Directions for this task — Go through the data and copy each line where the word "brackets" shows up.

(Data records)
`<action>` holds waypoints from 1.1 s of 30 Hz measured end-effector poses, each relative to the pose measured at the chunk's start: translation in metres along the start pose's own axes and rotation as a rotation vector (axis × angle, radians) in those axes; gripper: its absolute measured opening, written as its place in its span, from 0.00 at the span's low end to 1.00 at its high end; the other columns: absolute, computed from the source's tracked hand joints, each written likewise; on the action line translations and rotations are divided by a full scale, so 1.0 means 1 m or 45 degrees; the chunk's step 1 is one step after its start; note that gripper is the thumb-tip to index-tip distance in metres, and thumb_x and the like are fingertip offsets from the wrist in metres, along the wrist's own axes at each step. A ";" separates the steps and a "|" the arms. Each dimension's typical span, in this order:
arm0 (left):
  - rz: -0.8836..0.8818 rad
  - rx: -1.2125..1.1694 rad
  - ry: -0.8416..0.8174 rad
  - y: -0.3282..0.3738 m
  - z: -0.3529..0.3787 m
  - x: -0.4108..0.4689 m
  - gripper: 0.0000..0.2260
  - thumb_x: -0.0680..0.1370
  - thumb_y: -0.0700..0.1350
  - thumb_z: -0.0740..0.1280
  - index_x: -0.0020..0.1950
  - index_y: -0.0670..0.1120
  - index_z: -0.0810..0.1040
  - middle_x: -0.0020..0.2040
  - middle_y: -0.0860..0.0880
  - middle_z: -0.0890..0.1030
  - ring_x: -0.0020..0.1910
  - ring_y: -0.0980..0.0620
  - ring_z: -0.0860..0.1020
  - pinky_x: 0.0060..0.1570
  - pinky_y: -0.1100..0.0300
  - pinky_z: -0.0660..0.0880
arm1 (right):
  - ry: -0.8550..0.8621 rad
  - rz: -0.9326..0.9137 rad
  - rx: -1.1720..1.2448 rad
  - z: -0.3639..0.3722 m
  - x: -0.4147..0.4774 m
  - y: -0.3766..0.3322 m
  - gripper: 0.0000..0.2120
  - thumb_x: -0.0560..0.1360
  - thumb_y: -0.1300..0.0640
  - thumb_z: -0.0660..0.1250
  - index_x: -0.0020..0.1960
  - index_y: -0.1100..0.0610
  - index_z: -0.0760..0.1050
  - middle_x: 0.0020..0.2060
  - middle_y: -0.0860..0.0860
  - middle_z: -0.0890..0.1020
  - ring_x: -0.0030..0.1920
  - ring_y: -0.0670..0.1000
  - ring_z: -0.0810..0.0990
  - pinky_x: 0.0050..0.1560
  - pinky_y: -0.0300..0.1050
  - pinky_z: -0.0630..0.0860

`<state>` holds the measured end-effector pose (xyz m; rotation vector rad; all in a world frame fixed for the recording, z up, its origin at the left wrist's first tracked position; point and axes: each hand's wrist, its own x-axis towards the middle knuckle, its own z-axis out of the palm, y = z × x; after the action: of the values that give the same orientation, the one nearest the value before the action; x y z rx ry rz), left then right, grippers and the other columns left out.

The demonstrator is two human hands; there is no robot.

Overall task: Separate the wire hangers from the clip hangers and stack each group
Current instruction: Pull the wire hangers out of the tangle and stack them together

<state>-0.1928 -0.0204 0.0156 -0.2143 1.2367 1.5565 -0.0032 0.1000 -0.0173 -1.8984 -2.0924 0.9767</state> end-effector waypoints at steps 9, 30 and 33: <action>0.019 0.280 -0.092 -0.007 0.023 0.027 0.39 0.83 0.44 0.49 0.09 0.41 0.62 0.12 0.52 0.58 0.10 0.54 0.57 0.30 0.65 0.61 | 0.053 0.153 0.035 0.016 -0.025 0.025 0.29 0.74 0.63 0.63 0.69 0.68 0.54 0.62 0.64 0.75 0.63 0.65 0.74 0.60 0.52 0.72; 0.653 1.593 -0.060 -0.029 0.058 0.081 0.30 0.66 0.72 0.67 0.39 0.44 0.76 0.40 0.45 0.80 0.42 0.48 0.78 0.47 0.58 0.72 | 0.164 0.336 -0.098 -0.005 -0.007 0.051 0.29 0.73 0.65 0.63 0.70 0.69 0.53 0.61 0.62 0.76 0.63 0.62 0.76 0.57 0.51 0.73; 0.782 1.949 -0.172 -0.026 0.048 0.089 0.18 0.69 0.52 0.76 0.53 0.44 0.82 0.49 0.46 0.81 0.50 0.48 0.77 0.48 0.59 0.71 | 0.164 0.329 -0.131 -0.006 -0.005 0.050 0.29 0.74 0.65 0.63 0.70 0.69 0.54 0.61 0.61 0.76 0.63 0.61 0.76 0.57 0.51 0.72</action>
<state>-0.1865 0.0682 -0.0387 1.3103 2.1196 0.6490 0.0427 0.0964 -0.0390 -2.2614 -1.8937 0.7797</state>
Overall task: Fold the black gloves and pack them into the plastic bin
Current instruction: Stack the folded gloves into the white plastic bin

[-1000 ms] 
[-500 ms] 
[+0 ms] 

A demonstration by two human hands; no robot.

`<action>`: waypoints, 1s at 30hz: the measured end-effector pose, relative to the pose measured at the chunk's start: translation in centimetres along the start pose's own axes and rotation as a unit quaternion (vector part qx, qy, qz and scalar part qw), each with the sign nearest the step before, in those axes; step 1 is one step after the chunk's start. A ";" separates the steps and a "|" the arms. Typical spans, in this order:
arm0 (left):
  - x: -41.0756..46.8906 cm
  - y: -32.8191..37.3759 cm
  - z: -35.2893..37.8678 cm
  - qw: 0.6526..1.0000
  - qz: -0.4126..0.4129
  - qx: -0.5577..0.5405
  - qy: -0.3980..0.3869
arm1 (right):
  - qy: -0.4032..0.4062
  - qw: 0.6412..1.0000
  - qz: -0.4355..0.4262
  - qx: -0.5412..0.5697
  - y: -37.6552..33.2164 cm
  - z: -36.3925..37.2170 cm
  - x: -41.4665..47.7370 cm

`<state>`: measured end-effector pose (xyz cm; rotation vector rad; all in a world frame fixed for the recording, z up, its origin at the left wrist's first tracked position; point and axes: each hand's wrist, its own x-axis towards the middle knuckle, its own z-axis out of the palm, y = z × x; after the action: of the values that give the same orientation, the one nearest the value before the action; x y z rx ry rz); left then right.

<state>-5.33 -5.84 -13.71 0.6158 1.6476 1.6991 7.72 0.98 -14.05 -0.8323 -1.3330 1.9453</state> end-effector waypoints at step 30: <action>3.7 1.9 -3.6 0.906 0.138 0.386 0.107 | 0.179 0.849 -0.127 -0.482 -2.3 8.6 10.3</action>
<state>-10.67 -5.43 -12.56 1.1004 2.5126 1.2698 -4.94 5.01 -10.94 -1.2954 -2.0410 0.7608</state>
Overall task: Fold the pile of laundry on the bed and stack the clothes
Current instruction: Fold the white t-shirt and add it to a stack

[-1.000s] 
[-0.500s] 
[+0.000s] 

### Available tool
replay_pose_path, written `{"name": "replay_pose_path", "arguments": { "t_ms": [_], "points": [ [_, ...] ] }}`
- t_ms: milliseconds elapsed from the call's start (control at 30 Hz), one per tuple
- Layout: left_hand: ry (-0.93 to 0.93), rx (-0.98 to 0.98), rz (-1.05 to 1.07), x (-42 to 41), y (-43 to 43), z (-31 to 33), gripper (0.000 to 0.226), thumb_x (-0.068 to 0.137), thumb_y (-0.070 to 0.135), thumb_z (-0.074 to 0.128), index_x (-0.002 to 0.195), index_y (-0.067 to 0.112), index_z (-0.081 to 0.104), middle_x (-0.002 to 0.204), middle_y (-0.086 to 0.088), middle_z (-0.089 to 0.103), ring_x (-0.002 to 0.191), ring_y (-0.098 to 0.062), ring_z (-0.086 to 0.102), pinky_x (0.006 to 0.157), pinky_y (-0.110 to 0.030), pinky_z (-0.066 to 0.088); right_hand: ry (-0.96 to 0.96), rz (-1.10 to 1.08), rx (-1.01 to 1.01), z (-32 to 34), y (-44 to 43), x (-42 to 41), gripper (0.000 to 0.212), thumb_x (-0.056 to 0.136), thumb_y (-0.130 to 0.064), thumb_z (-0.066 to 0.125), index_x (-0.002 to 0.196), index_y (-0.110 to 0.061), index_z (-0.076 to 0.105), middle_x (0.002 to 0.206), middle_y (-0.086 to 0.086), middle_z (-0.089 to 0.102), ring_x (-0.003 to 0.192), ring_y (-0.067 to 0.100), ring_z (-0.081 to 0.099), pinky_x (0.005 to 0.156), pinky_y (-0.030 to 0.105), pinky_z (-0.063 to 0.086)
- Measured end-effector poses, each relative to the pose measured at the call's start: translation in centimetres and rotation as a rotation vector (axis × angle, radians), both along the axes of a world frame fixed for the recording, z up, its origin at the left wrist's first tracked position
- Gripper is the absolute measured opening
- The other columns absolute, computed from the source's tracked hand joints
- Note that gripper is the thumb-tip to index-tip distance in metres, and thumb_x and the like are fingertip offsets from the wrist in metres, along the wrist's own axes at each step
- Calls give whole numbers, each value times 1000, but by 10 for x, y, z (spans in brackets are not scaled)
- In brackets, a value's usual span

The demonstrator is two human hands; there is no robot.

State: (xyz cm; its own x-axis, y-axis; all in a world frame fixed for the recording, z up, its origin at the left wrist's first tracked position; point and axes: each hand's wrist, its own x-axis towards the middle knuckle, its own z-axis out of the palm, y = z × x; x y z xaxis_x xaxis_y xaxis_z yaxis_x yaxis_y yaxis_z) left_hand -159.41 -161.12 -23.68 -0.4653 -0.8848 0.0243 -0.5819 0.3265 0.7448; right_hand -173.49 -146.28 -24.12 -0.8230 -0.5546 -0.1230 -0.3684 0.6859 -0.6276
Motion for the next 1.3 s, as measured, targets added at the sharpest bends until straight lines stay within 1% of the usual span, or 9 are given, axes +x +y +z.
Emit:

Output for this task —
- Calls give whole numbers, each value times 1000, but by 10 for x, y, z (spans in brackets are not scaled)
- In brackets, a value's usual span

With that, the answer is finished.